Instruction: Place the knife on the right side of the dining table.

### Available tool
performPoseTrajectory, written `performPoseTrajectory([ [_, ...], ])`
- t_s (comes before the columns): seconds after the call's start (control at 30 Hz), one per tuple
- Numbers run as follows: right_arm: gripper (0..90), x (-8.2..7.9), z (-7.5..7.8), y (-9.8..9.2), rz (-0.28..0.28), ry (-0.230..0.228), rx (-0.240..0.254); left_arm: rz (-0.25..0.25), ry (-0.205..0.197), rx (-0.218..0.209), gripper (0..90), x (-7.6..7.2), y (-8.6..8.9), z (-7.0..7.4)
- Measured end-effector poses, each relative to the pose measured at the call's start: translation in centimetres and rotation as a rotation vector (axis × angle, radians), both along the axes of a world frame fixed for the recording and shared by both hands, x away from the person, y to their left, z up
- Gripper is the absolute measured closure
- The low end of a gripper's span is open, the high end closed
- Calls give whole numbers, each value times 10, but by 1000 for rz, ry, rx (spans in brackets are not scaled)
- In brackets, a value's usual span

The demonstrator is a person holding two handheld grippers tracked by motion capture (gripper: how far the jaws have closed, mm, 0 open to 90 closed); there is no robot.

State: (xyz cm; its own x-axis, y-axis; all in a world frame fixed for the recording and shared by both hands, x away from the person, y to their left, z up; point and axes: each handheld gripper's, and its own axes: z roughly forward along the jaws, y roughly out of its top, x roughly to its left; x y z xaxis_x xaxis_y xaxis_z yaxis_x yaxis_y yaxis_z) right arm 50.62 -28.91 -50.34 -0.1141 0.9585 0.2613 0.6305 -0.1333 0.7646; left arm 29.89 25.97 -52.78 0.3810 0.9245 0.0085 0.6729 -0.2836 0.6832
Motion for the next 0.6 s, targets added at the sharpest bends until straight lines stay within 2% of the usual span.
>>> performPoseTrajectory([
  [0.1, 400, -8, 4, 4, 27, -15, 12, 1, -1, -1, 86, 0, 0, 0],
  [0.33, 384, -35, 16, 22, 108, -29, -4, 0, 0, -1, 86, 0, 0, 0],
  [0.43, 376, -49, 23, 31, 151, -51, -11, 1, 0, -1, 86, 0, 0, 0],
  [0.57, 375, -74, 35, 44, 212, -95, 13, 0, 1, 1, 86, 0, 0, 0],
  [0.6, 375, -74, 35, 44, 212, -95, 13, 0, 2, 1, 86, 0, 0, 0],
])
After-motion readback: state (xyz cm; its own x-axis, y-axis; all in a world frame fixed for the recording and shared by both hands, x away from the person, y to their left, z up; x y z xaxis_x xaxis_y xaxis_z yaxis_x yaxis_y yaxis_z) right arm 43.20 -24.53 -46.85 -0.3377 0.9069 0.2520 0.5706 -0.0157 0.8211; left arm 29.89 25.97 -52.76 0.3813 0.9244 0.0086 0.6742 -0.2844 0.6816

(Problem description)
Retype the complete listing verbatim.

(Task output)
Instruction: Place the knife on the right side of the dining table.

### Available tool
performPoseTrajectory, written `performPoseTrajectory([ [_, ...], ])`
- t_s (comes before the columns): seconds after the call's start (control at 30 Hz), one per tuple
- Numbers run as follows: right_arm: gripper (0..90), x (-8.2..7.9), z (-7.5..7.8), y (-9.8..9.2), rz (-0.28..0.28), ry (-0.230..0.228), rx (-0.240..0.254); left_arm: rz (-0.25..0.25), ry (-0.205..0.197), rx (-0.218..0.209), gripper (0..90), x (-7.6..7.2), y (-8.6..8.9), z (-7.0..7.4)
- Measured end-effector poses, each relative to the pose measured at the call's start: translation in centimetres and rotation as a rotation vector (axis × angle, radians), both along the axes of a world frame fixed for the recording and shared by both hands, x away from the person, y to their left, z up
- Gripper is the absolute measured closure
- The low end of a gripper's span is open, the high end closed
- Calls give whole numbers, each value times 10, but by 1000 for rz, ry, rx (spans in brackets are not scaled)
- In brackets, a value's usual span

The demonstrator is a person holding two handheld grippers tracked by motion capture (gripper: how far the jaws have closed, mm, 0 open to 90 closed); there is no robot.

State: (xyz cm; its own x-axis, y-axis; all in a world frame fixed for the recording and shared by both hands, x away from the person, y to their left, z up; point and axes: each handheld gripper's, and its own axes: z roughly forward along the jaws, y roughly out of its top, x roughly to its left; x y z xaxis_x xaxis_y xaxis_z yaxis_x yaxis_y yaxis_z) right arm 50.62 -28.91 -50.34 -0.1141 0.9585 0.2613 0.6305 -0.1333 0.7646; left arm 29.89 25.97 -52.78 0.3810 0.9245 0.0085 0.6729 -0.2836 0.6832
Motion for the next 0.6 s, targets added at the sharpest bends until straight lines stay within 2% of the usual span.
>>> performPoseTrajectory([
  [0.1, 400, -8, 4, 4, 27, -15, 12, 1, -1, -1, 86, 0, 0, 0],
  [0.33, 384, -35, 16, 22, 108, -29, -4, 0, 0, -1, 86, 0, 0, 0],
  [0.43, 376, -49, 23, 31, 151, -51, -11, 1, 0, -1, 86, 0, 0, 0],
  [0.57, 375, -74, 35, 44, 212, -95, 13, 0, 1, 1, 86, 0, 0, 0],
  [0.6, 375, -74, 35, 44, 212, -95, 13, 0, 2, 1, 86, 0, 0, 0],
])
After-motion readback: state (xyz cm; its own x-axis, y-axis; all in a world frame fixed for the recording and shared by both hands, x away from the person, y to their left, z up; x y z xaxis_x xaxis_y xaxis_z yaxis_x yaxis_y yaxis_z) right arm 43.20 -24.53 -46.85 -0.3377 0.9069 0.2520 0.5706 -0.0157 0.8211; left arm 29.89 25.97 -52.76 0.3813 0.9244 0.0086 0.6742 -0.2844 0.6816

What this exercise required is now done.